[Start of Attachment]

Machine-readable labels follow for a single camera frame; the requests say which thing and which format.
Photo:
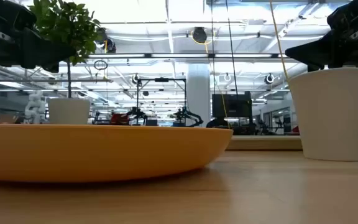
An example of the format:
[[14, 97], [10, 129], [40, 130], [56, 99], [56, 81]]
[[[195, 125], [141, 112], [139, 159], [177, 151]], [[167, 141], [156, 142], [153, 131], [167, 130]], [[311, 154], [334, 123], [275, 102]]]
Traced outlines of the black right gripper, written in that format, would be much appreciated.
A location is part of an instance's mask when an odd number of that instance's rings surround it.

[End of Attachment]

● ASSIGNMENT:
From the first line to the last, repeat the records exactly. Leave out the pictures.

● ANSWER TO THIS EXERCISE:
Machine-readable labels follow for a single camera frame; the requests say which thing and which format.
Photo:
An example of the format:
[[14, 97], [10, 129], [40, 130], [56, 99], [56, 81]]
[[[195, 125], [141, 112], [139, 159], [177, 151]], [[167, 141], [156, 142], [153, 131], [167, 130]], [[311, 154], [334, 123], [275, 102]]]
Traced outlines of the black right gripper, written in that format, would be much appreciated.
A location is part of an instance's mask when an odd number of that instance's rings surround it.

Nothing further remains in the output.